Estimate Quantiles of a Gamma Distribution

Estimate quantiles of a gamma distribution, and optionally construct a confidence interval for a quantile.

eqgamma(x, p = 0.5, method = "mle", ci = FALSE, 
    ci.type = "two-sided", conf.level = 0.95, 
    normal.approx.transform = "kulkarni.powar", digits = 0)

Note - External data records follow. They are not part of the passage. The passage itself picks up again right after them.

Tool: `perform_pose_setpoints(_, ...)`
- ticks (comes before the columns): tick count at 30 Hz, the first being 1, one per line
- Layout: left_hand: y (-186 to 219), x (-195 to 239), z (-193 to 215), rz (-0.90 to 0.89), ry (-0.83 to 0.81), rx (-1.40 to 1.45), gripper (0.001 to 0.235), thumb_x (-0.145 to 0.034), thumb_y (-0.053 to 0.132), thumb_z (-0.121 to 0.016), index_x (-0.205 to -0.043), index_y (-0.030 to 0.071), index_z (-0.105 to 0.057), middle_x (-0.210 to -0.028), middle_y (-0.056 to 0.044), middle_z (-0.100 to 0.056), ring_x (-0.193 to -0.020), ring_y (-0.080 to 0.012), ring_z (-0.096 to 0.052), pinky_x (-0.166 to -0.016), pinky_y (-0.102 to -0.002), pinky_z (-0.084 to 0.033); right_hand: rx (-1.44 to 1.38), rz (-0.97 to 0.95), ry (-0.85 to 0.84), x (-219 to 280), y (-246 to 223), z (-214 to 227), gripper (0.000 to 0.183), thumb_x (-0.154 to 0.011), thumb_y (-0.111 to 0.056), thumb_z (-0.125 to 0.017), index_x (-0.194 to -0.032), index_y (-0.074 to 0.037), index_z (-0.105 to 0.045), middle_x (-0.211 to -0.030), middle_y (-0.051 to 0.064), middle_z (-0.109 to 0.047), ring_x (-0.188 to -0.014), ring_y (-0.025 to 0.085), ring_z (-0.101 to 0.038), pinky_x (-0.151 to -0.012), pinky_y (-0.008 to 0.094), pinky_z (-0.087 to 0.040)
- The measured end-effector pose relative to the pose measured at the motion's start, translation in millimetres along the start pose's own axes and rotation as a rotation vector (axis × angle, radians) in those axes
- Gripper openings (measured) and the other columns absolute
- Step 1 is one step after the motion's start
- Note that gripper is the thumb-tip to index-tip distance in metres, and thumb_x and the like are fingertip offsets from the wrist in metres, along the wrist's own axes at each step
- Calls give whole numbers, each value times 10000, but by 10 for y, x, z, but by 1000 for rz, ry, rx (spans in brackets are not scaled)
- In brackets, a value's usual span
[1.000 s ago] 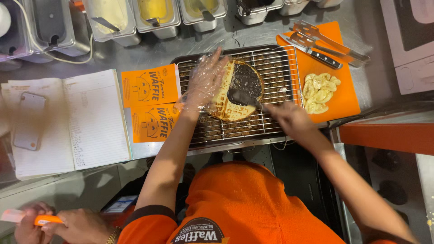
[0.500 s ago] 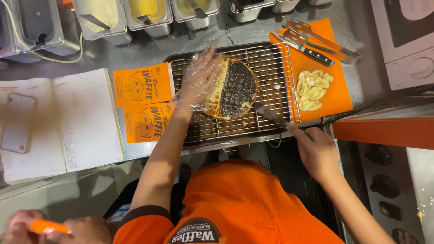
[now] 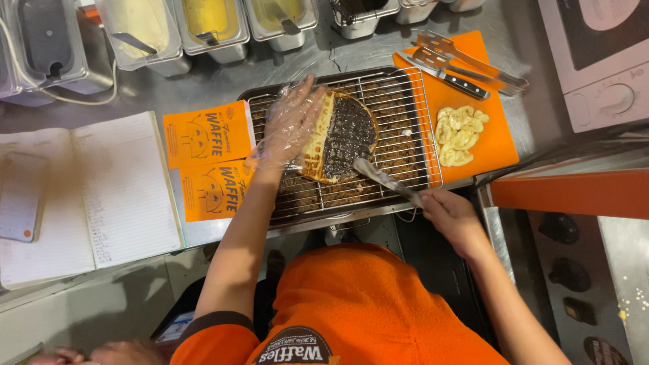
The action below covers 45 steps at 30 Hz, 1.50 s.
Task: The person slices bananas on a cutting board and places them on a cooling rack. They retrieve a cooked waffle from a waffle iron and place it on the rack. The person spreads a dark chocolate spread over the waffle and arranges the sliced bananas on top. Finally, they fold the waffle in half to enclose the filling.
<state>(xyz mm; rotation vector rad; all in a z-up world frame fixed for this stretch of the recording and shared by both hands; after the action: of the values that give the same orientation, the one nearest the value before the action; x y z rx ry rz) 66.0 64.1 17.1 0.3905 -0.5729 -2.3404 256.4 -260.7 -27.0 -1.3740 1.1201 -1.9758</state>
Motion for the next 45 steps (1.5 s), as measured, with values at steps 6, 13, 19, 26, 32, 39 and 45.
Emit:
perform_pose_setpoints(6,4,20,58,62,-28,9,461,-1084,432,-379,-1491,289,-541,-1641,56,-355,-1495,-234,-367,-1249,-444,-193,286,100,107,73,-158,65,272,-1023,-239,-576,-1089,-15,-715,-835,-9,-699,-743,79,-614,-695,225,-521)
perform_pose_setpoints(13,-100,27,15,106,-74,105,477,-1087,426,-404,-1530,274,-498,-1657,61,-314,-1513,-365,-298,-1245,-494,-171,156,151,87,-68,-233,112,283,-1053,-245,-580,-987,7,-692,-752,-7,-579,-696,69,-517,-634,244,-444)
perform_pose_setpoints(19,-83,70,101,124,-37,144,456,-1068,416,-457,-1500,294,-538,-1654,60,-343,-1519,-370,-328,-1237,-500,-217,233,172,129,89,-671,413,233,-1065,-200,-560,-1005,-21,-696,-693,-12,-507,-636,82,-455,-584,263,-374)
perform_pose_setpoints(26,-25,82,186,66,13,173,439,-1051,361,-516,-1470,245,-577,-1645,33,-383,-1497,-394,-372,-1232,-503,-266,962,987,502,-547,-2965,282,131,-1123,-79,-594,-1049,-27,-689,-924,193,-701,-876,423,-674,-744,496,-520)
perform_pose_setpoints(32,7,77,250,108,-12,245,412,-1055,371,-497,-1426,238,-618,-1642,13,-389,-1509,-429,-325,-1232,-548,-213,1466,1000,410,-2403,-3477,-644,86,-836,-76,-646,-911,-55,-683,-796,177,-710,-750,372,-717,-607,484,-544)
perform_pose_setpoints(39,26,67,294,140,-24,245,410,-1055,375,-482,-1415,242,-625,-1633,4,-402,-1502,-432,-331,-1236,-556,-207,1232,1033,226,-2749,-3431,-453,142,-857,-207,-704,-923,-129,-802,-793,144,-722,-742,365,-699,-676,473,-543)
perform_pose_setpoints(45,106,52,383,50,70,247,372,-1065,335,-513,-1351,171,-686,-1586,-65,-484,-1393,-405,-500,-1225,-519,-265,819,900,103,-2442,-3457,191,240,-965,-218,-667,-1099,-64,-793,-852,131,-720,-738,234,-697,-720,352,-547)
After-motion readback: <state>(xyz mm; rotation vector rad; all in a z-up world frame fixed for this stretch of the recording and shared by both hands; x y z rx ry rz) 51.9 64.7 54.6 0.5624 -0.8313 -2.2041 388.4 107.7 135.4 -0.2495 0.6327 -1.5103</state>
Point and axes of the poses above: each hand's wrist, its own x-axis away from the middle knuckle, its own z-axis out of the back of the hand, y = z × x, the point moved 9 cm from there along -x, towards the middle knuckle
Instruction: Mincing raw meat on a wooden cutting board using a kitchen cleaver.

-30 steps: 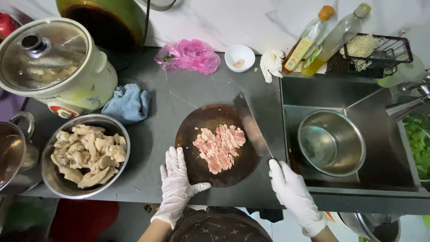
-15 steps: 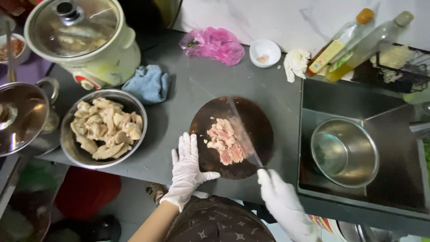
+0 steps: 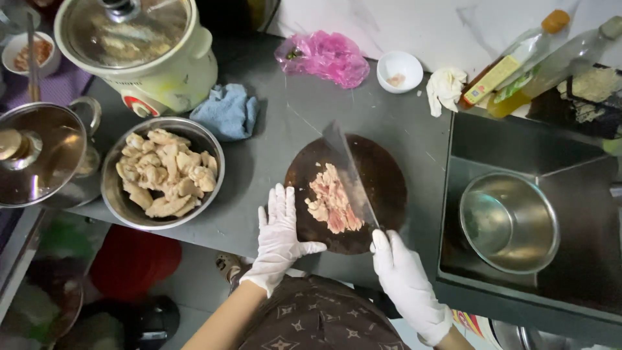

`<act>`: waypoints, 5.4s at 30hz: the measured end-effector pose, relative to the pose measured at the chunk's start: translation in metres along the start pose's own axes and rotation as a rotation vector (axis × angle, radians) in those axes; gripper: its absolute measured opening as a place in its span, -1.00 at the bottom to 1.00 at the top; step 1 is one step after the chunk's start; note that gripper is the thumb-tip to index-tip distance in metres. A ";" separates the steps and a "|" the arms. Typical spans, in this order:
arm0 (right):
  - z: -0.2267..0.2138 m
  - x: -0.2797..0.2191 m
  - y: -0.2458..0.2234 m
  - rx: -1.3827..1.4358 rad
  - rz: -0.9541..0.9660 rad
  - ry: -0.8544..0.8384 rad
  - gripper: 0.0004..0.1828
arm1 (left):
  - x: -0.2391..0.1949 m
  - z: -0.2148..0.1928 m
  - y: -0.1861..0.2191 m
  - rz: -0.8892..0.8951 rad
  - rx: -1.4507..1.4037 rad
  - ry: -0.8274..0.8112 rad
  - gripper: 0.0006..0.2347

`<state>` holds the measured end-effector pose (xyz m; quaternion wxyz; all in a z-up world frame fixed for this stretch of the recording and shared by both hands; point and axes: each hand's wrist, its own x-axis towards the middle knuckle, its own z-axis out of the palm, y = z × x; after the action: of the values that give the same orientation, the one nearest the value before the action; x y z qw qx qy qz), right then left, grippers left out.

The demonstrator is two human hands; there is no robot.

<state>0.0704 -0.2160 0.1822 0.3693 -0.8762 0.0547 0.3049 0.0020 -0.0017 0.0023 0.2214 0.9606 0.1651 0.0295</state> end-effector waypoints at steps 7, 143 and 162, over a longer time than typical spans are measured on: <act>0.009 0.016 0.018 -0.191 -0.047 -0.082 -0.53 | 0.006 -0.032 0.021 0.104 0.004 0.192 -0.17; 0.017 0.022 0.011 -0.201 -0.092 -0.092 -0.58 | 0.007 -0.009 0.017 0.096 -0.331 0.070 -0.03; 0.020 0.019 0.019 -0.212 -0.047 -0.154 -0.56 | 0.015 -0.006 0.012 0.052 -0.301 -0.024 0.01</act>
<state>0.0701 -0.2140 0.1485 0.2850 -0.8854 -0.0270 0.3663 0.0186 -0.0039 0.0129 0.3641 0.9208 0.1313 0.0480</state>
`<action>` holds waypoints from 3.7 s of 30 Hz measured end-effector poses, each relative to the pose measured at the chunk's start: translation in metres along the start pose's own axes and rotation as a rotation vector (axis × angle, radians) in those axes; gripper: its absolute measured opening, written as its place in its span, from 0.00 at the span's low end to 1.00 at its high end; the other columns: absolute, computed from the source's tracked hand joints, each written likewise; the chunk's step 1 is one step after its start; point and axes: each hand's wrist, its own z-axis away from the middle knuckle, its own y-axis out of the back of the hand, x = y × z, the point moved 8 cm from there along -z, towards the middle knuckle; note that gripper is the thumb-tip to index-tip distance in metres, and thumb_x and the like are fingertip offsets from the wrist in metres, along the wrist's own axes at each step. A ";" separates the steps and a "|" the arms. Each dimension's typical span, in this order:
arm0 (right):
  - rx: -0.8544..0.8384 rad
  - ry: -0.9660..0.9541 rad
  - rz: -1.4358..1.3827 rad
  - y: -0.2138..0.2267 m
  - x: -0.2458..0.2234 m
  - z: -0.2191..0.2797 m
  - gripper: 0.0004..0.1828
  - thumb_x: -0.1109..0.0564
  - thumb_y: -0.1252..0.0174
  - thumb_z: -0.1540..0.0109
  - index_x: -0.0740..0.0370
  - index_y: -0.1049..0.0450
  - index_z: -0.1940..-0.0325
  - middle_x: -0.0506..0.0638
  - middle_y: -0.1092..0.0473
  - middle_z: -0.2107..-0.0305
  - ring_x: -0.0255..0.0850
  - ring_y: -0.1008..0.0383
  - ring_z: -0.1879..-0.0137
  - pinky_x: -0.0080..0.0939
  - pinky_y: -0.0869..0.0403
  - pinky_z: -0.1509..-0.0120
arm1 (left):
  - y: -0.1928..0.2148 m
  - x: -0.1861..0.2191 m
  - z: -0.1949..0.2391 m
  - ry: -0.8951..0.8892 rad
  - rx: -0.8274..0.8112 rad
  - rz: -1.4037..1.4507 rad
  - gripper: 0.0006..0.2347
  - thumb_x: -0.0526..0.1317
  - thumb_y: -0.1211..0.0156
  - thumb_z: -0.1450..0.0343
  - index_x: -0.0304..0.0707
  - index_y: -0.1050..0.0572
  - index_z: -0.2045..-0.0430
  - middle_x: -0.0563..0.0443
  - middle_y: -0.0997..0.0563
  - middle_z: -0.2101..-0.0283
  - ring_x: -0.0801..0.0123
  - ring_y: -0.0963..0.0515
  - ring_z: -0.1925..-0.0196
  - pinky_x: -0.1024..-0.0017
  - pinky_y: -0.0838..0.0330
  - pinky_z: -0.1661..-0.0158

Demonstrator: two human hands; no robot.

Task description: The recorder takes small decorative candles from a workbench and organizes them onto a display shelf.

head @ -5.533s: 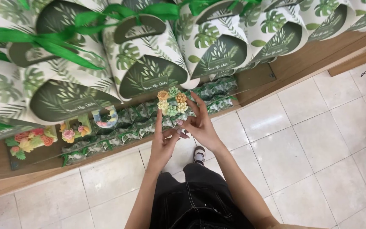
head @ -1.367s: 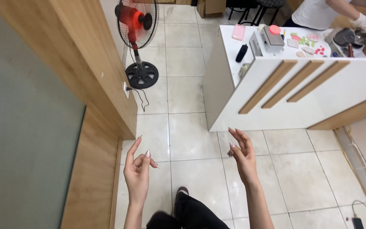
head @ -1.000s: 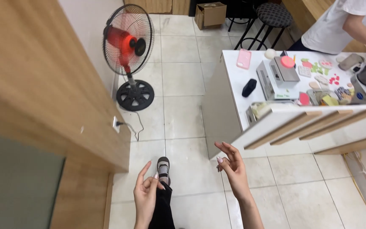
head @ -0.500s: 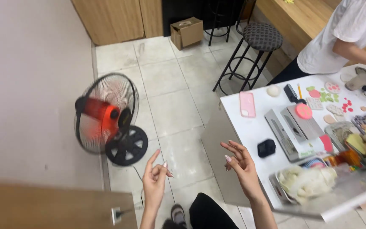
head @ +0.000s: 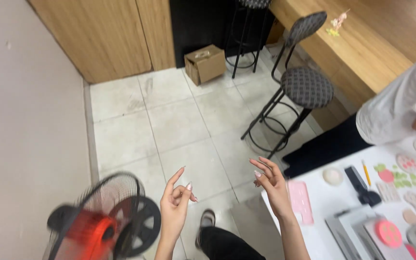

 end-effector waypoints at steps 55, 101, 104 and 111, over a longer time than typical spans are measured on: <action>0.654 0.107 -0.127 0.283 -0.069 -1.001 0.24 0.62 0.42 0.35 0.63 0.34 0.35 0.53 0.24 0.46 0.32 0.30 0.58 0.35 0.29 0.51 | -0.624 -0.171 -1.031 0.345 -0.938 -0.171 0.20 0.31 0.42 0.28 0.35 0.28 0.39 0.56 0.24 0.76 0.79 0.22 0.69 0.84 0.30 0.63; 0.569 -0.218 0.716 0.750 0.041 -1.105 0.32 0.57 0.29 0.46 0.54 0.30 0.39 0.50 0.21 0.55 0.52 0.21 0.47 0.49 0.23 0.48 | -1.092 -0.353 -1.021 0.338 -1.008 -0.636 0.17 0.40 0.41 0.26 0.36 0.28 0.43 0.44 0.22 0.40 0.60 0.24 0.35 0.66 0.30 0.39; 0.597 -0.161 0.684 0.750 0.044 -1.102 0.30 0.57 0.29 0.45 0.55 0.30 0.39 0.50 0.21 0.56 0.51 0.20 0.48 0.48 0.22 0.49 | -1.069 -0.366 -1.016 0.622 -0.893 -0.609 0.18 0.39 0.44 0.27 0.39 0.30 0.41 0.49 0.25 0.38 0.66 0.24 0.36 0.64 0.24 0.48; 0.568 0.124 0.685 0.753 0.042 -1.105 0.23 0.61 0.28 0.44 0.56 0.29 0.48 0.57 0.25 0.44 0.51 0.20 0.45 0.44 0.20 0.44 | -1.043 -0.368 -1.019 0.639 -0.838 -0.436 0.18 0.39 0.46 0.25 0.37 0.30 0.40 0.48 0.22 0.37 0.68 0.25 0.35 0.72 0.33 0.40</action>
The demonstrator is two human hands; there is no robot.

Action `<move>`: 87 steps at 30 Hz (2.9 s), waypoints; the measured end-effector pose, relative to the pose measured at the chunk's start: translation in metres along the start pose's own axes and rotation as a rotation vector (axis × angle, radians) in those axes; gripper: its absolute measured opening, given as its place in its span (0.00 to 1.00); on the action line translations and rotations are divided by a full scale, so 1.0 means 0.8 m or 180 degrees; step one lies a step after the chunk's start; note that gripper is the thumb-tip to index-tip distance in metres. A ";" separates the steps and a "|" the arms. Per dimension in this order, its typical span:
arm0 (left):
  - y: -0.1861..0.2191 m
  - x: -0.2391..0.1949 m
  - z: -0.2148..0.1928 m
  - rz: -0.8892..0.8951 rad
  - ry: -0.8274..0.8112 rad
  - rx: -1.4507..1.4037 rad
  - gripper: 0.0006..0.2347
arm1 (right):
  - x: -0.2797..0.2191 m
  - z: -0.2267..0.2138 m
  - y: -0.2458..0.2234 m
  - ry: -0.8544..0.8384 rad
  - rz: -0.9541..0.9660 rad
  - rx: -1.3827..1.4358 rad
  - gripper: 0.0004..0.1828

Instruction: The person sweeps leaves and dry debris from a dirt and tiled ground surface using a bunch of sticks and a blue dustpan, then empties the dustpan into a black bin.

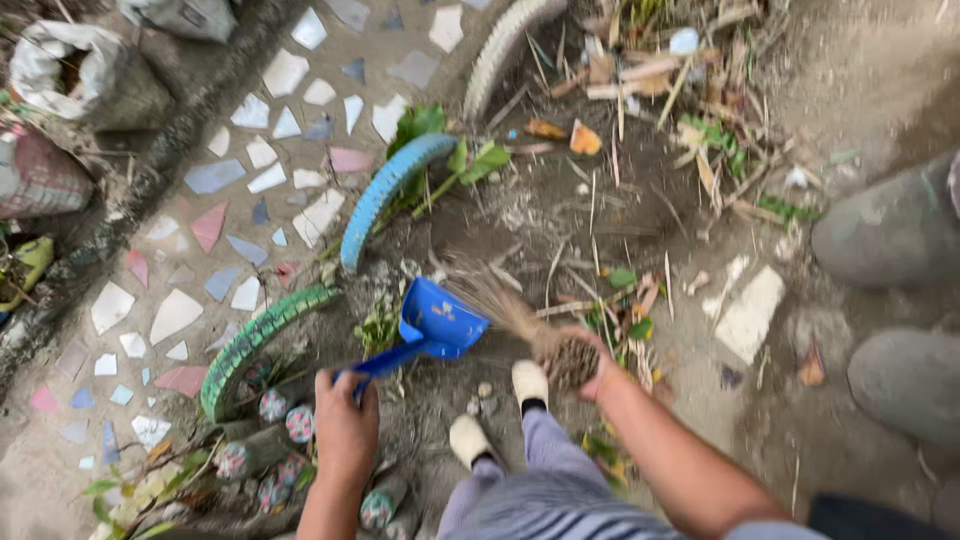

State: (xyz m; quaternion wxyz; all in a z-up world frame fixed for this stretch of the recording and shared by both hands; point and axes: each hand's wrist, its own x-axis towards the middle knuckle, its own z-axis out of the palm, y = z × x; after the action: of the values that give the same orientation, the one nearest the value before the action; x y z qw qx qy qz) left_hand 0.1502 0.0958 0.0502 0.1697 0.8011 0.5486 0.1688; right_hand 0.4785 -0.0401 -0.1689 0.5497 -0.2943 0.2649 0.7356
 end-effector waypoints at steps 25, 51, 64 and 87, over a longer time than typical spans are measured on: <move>-0.065 -0.068 -0.002 0.1285 -0.0880 0.0246 0.05 | -0.218 -0.329 0.415 0.1505 -0.1110 -0.1348 0.39; 0.033 -0.111 0.201 0.1928 -0.2057 0.0257 0.27 | -0.335 -0.301 0.488 0.1459 -0.1189 0.0178 0.48; 0.062 -0.118 0.227 0.0919 -0.1601 -0.0107 0.18 | -0.177 -0.352 0.339 0.1157 -0.0720 0.0459 0.14; 0.149 -0.160 0.310 0.0913 -0.1448 0.0083 0.18 | -0.290 -0.384 0.255 0.1615 -0.0403 -0.1351 0.42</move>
State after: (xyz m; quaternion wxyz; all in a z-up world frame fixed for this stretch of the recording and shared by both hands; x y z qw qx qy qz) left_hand 0.3178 -0.0863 -0.1253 0.2527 0.8901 0.3794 -0.0004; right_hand 0.3765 -0.4629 -0.1979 0.4373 -0.5918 0.2154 0.6420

  eqgammaAlt(x, p = 0.5, method = "mle", ci = FALSE, 
    ci.type = "two-sided", conf.level = 0.95, 
    normal.approx.transform = "kulkarni.powar", digits = 0)

Arguments

x: a numeric vector of observations, or an object resulting from a call to an estimating function that assumes a gamma distribution (e.g., egamma or egammaAlt). If ci=TRUE then x must be a numeric vector of observations. If x is a numeric vector, missing (NA), undefined (NaN), and infinite (Inf, -Inf) values are allowed but will be removed.
p: numeric vector of probabilities for which quantiles will be estimated. All values of p must be between 0 and 1. When ci=TRUE, p must be a scalar. The default value is p=0.5.
method: character string specifying the method to use to estimate the shape and scale parameters of the distribution. The possible values are "mle" (maximum likelihood; the default), "bcmle" (bias-corrected mle), "mme" (method of moments), and "mmue" (method of moments based on the unbiased estimator of variance). See the DETAILS section of the help file for egamma for more information.
ci: logical scalar indicating whether to compute a confidence interval for the quantile. The default value is ci=FALSE.
ci.type: character string indicating what kind of confidence interval for the quantile to compute. The possible values are "two-sided" (the default), "lower", and "upper". This argument is ignored if ci=FALSE.
conf.level: a scalar between 0 and 1 indicating the confidence level of the confidence interval. The default value is conf.level=0.95. This argument is ignored if ci=FALSE.
normal.approx.transform: character string indicating which power transformation to use. Possible values are "kulkarni.powar" (the default), "cube.root", and
"fourth.root". See the DETAILS section for more informaiton. This argument is ignored if ci=FALSE.
digits: an integer indicating the number of decimal places to round to when printing out the value of 100*p. The default value is digits=0.

Details

The function eqgamma returns estimated quantiles as well as estimates of the shape and scale parameters. The function eqgammaAlt returns estimated quantiles as well as estimates of the mean and coefficient of variation.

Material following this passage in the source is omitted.